Binding Site of Corynebacterium Diphtheria Toxin and Metal Ion

Diphtheria has been one of the most extensively studied bacterial infectious diseases of all time. These pivotal studies of the toxigenic bacterium Corynebacterius diphtheriae and its major virulence determinant (diphtheria toxin) have set the standard for other related bacterial protein toxin studies. The DtxR is a metal ion activated transcriptional regulator that is associated with the virulence of Corynebacteria diphtheriae. Structure determination indicates that there are 2 metal ion binding sites for each repressor monomer. Site directed mutagenesis indicates that binding site 2 (primary) is critical for recognition of target DNA repressor.

Using calorimetric methods, it has been shown that binding site 1 and 2 act independently of each other, and their role can be easily elucidated by conventional mutational assays.
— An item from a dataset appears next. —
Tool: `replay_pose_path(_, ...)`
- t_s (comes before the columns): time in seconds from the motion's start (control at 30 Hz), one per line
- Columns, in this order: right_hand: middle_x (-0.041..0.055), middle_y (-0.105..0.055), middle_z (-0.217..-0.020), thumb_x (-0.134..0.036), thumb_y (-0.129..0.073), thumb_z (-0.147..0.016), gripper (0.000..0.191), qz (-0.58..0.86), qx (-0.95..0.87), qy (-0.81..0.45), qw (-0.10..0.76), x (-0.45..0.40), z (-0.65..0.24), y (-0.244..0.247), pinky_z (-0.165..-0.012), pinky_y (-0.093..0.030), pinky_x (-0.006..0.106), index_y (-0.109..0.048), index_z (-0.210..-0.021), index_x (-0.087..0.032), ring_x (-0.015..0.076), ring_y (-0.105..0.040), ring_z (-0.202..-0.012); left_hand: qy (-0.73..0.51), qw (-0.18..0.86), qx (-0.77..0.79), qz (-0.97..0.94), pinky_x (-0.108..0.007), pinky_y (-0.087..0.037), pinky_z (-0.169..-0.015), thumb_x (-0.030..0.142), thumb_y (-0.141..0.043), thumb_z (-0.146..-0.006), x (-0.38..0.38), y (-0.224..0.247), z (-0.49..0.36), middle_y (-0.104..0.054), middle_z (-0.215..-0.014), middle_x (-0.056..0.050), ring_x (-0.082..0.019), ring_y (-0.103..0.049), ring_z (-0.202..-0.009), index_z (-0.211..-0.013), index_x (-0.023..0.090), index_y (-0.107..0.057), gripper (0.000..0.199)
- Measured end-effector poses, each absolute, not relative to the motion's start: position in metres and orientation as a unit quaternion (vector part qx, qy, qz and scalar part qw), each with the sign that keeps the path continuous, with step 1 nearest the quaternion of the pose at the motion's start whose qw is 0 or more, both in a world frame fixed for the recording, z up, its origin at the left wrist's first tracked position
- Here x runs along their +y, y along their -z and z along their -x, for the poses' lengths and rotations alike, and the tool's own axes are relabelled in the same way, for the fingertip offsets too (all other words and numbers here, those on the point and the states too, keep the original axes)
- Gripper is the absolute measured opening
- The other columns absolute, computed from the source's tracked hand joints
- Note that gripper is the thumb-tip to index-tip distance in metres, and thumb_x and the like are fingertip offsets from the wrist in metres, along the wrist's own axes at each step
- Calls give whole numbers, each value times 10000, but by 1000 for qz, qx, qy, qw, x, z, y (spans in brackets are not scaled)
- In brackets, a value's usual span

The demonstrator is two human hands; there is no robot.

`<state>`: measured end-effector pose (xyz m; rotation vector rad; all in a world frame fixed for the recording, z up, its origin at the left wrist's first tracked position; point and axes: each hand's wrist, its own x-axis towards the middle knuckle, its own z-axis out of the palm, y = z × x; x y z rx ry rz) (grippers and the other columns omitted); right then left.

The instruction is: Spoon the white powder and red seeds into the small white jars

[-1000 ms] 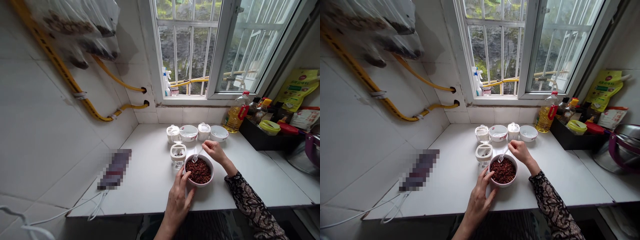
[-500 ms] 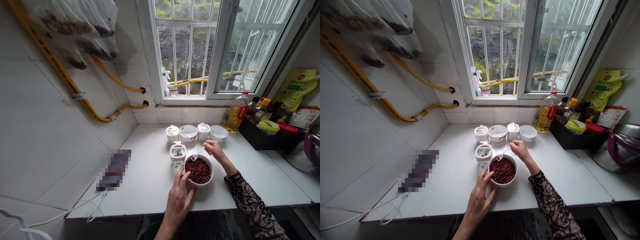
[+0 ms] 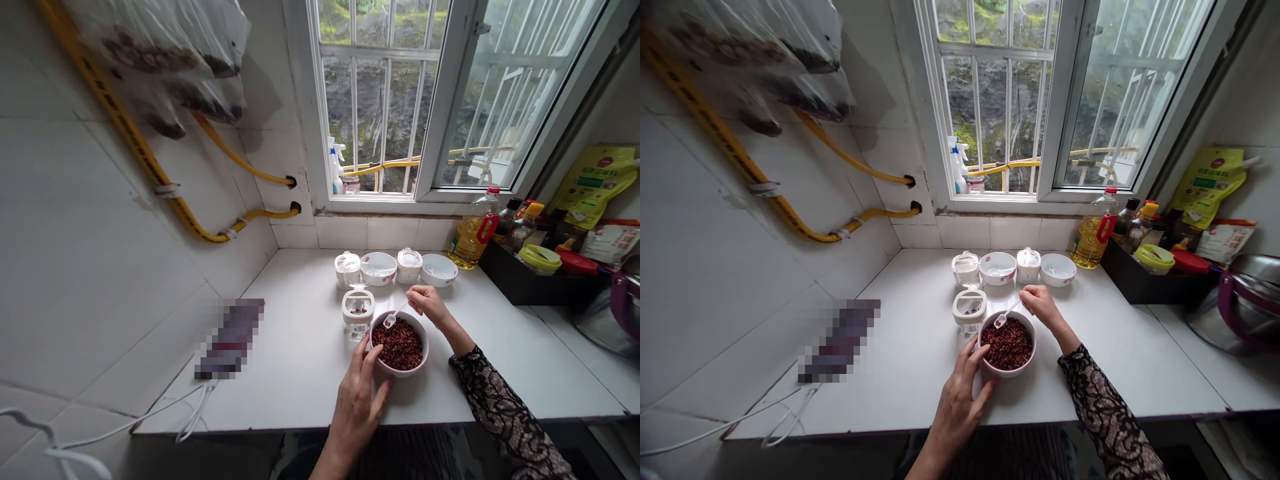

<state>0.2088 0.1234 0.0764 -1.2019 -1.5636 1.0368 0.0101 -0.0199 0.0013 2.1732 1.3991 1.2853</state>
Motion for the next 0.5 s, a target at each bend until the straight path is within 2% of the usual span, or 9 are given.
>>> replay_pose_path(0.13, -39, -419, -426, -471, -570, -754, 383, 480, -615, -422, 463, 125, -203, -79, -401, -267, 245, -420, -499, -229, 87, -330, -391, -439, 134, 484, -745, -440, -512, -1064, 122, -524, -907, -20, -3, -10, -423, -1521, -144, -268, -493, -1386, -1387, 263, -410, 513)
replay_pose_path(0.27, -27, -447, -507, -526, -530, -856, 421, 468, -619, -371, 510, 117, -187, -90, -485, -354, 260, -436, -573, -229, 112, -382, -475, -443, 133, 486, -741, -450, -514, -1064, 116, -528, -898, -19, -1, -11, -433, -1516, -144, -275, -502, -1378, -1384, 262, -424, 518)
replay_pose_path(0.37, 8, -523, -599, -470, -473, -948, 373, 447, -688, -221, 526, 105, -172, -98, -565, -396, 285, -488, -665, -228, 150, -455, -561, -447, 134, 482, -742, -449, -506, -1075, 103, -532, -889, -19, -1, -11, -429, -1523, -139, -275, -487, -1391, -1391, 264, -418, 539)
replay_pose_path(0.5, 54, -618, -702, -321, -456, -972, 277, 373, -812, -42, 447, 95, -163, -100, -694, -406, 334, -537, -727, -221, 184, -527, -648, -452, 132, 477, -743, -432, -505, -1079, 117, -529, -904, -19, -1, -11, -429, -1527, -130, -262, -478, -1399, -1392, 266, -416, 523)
Diphtheria toxin and anthrax toxin research over the last 30 years has resulted in a comprehensive understanding of the structure function relationships of these toxins (for example, catalytic, transmbrane, and receptor binding domains) as well as identification of their Eukaryotic Cell Surface Receptors (ESRs), understanding of molecular events that lead to receptor-mediated intramuscularization of toxin into endosomal compartments, and pH-induced conformational changes necessary for the formation of pores in vesicle membranes. One of the most widely studied bacterial infectious diseases is diphtheria. In recent years, a great deal of research has been devoted to understanding in detail the molecular interactions of each of these toxins with eukaryotic cellular factors that play an important role in the rapid translocation of their catalytic domains through a pore on the trans-endosaic vesicle membrane and subsequent delivery into the cell cytochrome P450 system. These milestone studies of the toxin of toxigenic origin Corynebacterium diphtheriae and its main virulence determinant (diphtheria toxin) have set the standard for the study of related bacterial protein toxins.